From: Kathryn Aegis (k_aegis@mindspring.com)
Date: Thu Sep 16 1999 - 17:09:20 MDT
At 11:13 AM 9/16/99 -0700, Robert Bradbury wrote:
>Now, this of course raises an interesting issue. Since extropians
>would like to operate in a highly free society, exactly *when*
>is it permissible for a society to force/coerce/punish an individual
>who violates the generally accepted norms for "personal responsibility".
I would first ask who would establish the generally accepted norms, due to
the seemimgly wide range of opinion among extropians. But, moving on:
This question relates to one of the 'tough' questions that I proposed and
Greg Burch tackled to some degree. I am genuinely curious as to whether an
extropian polity, enclave or other type of community might involve in any
degree what we currently know as 'the rule of law' which derives its
origins from the Napoleonic Code and the Code of Hammurabi. (Both
autocratic rulers, and yet they delegated some responsibility for rule to
the people in the form of courts and juries.) If an individual exhibits a
lack of self-control or a lack of personal responsibility that harms
another individual in some way, what mechanisms would exist to reduce the
harm or prevent further harm?
We can see this very question at work in the present-day American judicial
system, in the realm of mediation within the court system. As cases get
moved into the mediatio process first, prior to ever going to trial, the
opportunity is provided for the persons involved to take responsibility for
the outcome, to craft their own solution to the problem. The actual court
trial is the fallback for a failure of the parties to come to agreement,
but in many cases the issues are more clearly understood by all involved.

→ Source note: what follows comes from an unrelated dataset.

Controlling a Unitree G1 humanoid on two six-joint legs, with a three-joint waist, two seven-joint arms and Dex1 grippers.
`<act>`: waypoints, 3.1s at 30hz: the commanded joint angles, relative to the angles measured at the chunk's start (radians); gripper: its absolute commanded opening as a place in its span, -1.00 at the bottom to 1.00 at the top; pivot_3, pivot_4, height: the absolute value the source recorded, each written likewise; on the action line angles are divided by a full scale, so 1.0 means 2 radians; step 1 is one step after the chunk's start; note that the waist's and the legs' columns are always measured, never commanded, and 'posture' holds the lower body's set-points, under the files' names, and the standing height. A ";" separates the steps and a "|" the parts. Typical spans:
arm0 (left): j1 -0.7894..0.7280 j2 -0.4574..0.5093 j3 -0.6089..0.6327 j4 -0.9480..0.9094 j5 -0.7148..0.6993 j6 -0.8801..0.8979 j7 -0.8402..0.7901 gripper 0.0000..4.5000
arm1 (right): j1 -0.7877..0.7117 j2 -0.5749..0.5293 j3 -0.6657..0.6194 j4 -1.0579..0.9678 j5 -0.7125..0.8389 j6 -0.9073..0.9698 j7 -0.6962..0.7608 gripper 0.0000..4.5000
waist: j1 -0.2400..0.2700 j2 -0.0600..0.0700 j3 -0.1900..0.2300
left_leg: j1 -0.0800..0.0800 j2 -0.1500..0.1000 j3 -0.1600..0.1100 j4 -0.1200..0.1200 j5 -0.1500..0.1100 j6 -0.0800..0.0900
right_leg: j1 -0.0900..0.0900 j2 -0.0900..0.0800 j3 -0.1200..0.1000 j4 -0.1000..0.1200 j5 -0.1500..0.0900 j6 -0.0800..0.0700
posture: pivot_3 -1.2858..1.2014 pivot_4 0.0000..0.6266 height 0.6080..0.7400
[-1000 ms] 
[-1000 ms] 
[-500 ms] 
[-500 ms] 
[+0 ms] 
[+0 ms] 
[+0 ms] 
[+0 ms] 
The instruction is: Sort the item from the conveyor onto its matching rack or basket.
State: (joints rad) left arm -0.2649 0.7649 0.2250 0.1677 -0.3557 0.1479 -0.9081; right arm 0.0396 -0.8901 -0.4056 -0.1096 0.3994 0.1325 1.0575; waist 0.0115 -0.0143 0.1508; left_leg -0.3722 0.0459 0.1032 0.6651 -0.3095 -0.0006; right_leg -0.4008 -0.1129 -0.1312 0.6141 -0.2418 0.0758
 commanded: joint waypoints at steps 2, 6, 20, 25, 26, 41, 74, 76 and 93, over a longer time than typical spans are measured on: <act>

Many codes of mediator ethics, however, restrict mediators from taking on
any case in which the power imbalance between the parties is severe,
generally child abuse, spousal abuse, and physical assault cases. Sexual
harassment cases are riding a fine line in this arena, because in some
cases the parties respond quite well to mediation and in other cases the
abuse level is simply too high. Victim-offender mediation is a new area of
mediation practice in which someone who has inflicted harm on another meets
with them to formulate ways of paying some sort of reparation.